Escravas e escravos do desejo
A menina queria apenas colo. Mas queria colo e pão. E queria também casa e carinho, porque apenas colo e pão não bastariam.
Afortunada pequena que ainda não aprendera o que queria.
O encanto das meninas e dos meninos está justamente nisso. Assim que aprendem, as meninas deixam de ser meninas e os meninos deixam de ser meninos: tomam gosto pelo mero gostar e, quando se cansam, porque se acostumaram a gostar, insistem tanto até provarem o desgosto — que é a contra-mão do gosto.
Porque se acostumaram (e porque já aprenderem a querer) são capazes de tudo: barganham avidamente, humilham-se às vezes, usurpam outras tantas... E já não são mais meninas nem meninos: são agora escravas e escravos do desejo.
Nesta tarde de segunda-feira, na imensidão da fila e ali diante de meus olhos, não refleti sobre a pressa dos homens e mulheres sérios, com seus boletos e suas responsabilidades; não percebi sequer o celular chamando para outra reunião de emergência. Havia, ali ao meu alcance, uma menina querendo apenas colo. E eu, a julgá-la que quisesse colo e pão. E quisesse também casa e carinho, porque apenas colo e pão não bastariam.

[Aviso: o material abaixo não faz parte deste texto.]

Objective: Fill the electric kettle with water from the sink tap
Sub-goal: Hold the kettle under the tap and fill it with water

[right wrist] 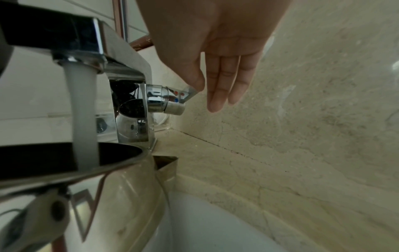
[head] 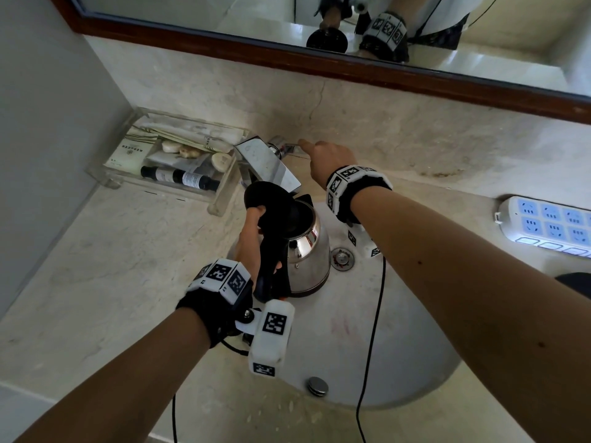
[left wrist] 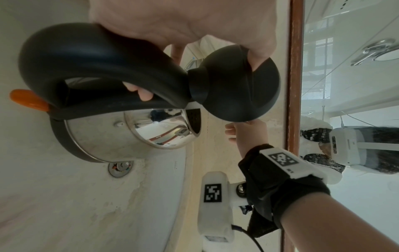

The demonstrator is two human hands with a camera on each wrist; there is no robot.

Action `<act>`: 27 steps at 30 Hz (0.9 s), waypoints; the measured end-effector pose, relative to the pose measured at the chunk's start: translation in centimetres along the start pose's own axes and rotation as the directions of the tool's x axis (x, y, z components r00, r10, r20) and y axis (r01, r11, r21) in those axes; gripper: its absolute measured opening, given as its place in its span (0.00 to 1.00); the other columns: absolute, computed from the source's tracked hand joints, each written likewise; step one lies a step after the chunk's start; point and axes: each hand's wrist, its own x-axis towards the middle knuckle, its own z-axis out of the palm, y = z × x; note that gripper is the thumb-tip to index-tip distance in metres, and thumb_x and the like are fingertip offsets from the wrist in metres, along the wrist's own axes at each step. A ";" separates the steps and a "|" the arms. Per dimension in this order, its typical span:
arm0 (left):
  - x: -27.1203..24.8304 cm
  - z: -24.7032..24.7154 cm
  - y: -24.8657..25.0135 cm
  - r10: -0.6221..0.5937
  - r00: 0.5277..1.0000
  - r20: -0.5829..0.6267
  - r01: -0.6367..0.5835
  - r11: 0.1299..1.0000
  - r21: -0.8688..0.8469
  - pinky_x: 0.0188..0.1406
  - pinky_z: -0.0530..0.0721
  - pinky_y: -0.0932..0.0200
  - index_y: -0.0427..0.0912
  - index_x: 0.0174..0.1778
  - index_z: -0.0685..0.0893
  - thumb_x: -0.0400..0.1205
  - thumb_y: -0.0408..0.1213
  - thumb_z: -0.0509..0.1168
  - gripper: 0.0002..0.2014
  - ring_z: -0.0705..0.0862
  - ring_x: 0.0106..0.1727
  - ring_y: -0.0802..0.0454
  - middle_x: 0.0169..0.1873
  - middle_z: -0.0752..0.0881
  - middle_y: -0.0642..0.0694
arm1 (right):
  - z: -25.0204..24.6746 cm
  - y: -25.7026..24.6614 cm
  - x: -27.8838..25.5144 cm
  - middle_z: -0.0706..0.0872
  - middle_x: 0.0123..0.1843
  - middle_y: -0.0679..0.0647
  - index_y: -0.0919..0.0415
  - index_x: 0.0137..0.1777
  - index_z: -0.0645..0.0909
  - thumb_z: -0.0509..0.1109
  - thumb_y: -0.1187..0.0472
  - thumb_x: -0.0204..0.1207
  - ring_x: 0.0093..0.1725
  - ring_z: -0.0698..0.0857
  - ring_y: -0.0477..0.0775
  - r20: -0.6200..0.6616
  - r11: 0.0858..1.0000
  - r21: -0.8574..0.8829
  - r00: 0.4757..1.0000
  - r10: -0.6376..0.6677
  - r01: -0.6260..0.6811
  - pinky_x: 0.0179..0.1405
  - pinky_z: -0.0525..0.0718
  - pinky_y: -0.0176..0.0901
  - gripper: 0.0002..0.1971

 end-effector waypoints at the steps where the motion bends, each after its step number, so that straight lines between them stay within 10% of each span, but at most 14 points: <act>1: 0.0 0.1 0.0 0.007 1.000 0.000 -0.007 1.000 0.007 0.27 0.77 0.59 0.33 0.49 0.80 0.59 0.71 0.62 0.41 0.79 0.25 0.45 0.28 0.81 0.38 | 0.0 0.0 0.0 0.82 0.65 0.63 0.51 0.81 0.61 0.58 0.69 0.81 0.62 0.83 0.65 0.002 1.000 -0.005 1.000 -0.006 0.006 0.54 0.81 0.52 0.29; 7: -0.3 0.2 0.1 0.021 0.999 0.030 -0.023 0.999 0.046 0.28 0.76 0.58 0.34 0.29 0.81 0.59 0.70 0.61 0.35 0.77 0.23 0.44 0.25 0.79 0.37 | 0.0 0.4 0.0 0.83 0.63 0.62 0.51 0.80 0.61 0.57 0.69 0.81 0.60 0.84 0.64 -0.008 0.999 -0.026 0.999 -0.034 0.034 0.49 0.80 0.50 0.28; 16: -0.1 0.4 0.1 0.023 0.999 -0.022 -0.022 1.000 0.015 0.25 0.78 0.60 0.30 0.55 0.81 0.60 0.69 0.62 0.44 0.79 0.25 0.43 0.32 0.82 0.35 | 0.2 0.7 0.4 0.85 0.62 0.61 0.55 0.73 0.71 0.57 0.68 0.81 0.58 0.86 0.64 -0.065 1.000 -0.002 0.998 0.001 -0.001 0.50 0.82 0.50 0.21; 27: 0.1 0.2 0.1 0.000 1.000 -0.013 0.000 1.000 0.024 0.28 0.77 0.57 0.31 0.49 0.81 0.57 0.71 0.62 0.43 0.78 0.25 0.42 0.29 0.80 0.35 | 0.3 0.8 0.4 0.86 0.60 0.62 0.61 0.69 0.70 0.57 0.69 0.80 0.53 0.87 0.66 -0.081 1.000 0.026 0.997 0.019 -0.016 0.43 0.78 0.49 0.18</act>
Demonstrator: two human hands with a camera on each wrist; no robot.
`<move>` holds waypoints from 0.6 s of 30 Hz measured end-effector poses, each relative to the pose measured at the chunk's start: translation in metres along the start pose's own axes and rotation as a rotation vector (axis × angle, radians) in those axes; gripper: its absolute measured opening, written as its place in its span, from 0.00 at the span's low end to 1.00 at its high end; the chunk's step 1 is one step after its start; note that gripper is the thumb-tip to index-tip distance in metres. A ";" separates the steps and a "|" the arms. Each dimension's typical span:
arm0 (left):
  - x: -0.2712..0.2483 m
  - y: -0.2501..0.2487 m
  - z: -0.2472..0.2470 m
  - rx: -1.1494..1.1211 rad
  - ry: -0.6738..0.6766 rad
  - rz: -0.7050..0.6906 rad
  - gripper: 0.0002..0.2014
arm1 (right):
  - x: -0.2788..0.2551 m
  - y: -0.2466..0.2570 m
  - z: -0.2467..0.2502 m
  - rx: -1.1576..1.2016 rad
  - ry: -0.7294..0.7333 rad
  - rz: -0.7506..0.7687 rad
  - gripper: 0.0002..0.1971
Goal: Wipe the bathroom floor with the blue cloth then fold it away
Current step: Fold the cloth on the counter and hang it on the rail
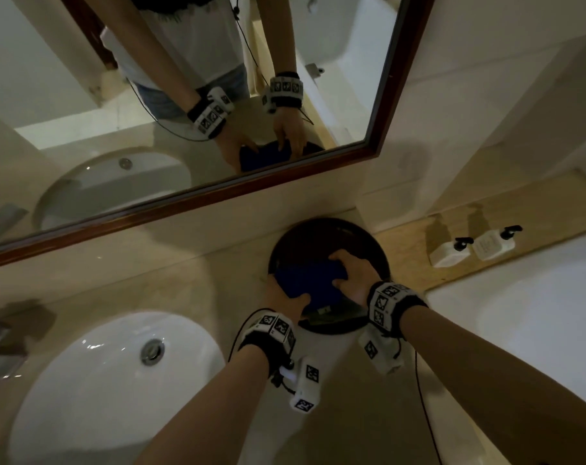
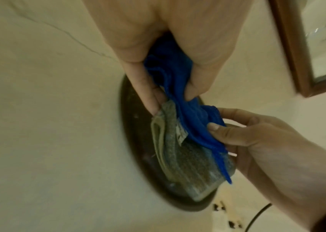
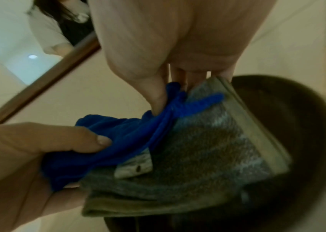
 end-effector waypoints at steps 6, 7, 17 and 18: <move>-0.020 -0.007 0.016 0.130 -0.048 0.029 0.50 | 0.007 -0.002 -0.017 0.067 -0.062 -0.022 0.25; -0.019 -0.011 0.019 0.098 -0.053 0.025 0.48 | 0.008 0.000 -0.015 0.085 -0.082 -0.016 0.24; 0.013 -0.091 0.040 0.114 -0.050 -0.089 0.22 | 0.030 -0.003 0.055 0.259 -0.293 -0.026 0.25; 0.019 -0.096 0.039 0.124 -0.040 -0.088 0.23 | 0.033 -0.006 0.059 0.276 -0.307 -0.037 0.25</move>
Point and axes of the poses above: each hand's wrist, its own x-axis towards the middle knuckle, its own z-axis out of the back of the hand, y = z × x, the point moved 10 cm from there along x, towards the middle knuckle, and after that the axes turned 5 degrees about y, right-handed, at the moved point
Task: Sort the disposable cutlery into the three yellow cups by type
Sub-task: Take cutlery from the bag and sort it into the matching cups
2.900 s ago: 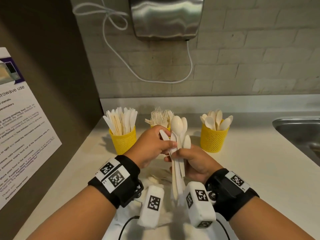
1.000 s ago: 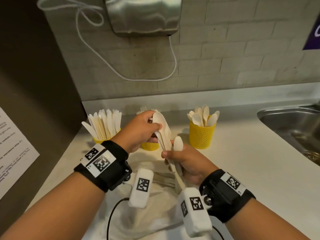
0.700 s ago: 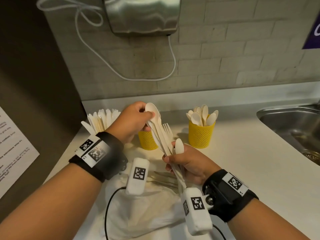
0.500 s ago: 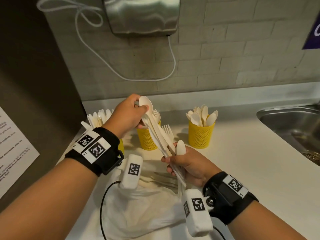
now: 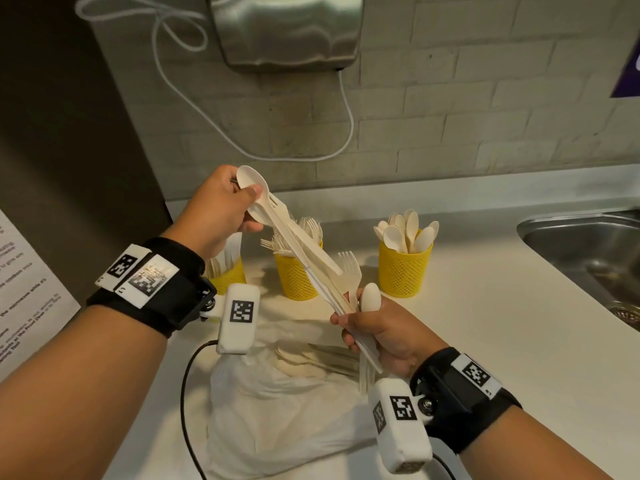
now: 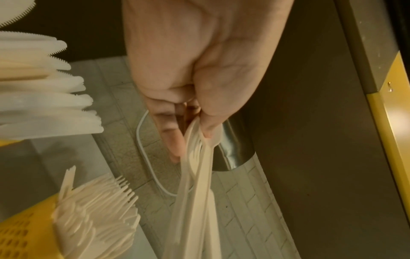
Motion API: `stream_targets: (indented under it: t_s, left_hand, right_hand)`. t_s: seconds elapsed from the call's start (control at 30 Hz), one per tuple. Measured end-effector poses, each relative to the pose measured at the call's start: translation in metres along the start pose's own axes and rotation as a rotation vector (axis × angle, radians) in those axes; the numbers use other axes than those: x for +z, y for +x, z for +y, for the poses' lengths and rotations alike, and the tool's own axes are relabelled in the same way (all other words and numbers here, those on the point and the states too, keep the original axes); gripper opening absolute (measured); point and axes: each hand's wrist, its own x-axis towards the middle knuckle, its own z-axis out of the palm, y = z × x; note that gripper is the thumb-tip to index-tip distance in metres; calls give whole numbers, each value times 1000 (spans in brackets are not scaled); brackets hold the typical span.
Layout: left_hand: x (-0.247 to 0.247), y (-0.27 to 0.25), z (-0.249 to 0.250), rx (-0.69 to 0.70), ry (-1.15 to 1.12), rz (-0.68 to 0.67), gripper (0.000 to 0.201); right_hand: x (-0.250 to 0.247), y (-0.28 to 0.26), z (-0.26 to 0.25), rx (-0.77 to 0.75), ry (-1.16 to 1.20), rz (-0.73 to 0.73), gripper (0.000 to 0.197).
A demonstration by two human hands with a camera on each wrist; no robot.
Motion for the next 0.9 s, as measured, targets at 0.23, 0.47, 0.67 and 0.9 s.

Afortunada pequena que ainda não aprendera o que queria. E minha consciência denunciando o que eu poderia ter dado e nunca dei, o que eu poderia ter feito e nunca fiz, o que eu poderia ter sido e nunca fui.
Talvez por isso — e melancolicamente por isso — eu tenha redigido essa crônica. É bem provável que ela pareça sem pé nem cabeça, mas ainda assim eu preciso que ela seja escrita, ou nunca saberei se a insônia dessa noite não foi justamente porque resisti à penitência de escrevê-la.
E não me importo com a dúvida. Afinal, o encanto das meninas e dos meninos está justamente nisso. Assim que aprendem, as meninas deixam de ser meninas e os meninos deixam de ser meninos: tomam gosto pelo mero gostar e, quando se cansam, porque se acostumaram a gostar, insistem tanto até provarem o desgosto — que é a contra-mão do gosto.
E eu não quero o infortúnio de me julgar aquele que aprendeu o que quer. Prefiro a liberdade da ignorância à escravidão do saber!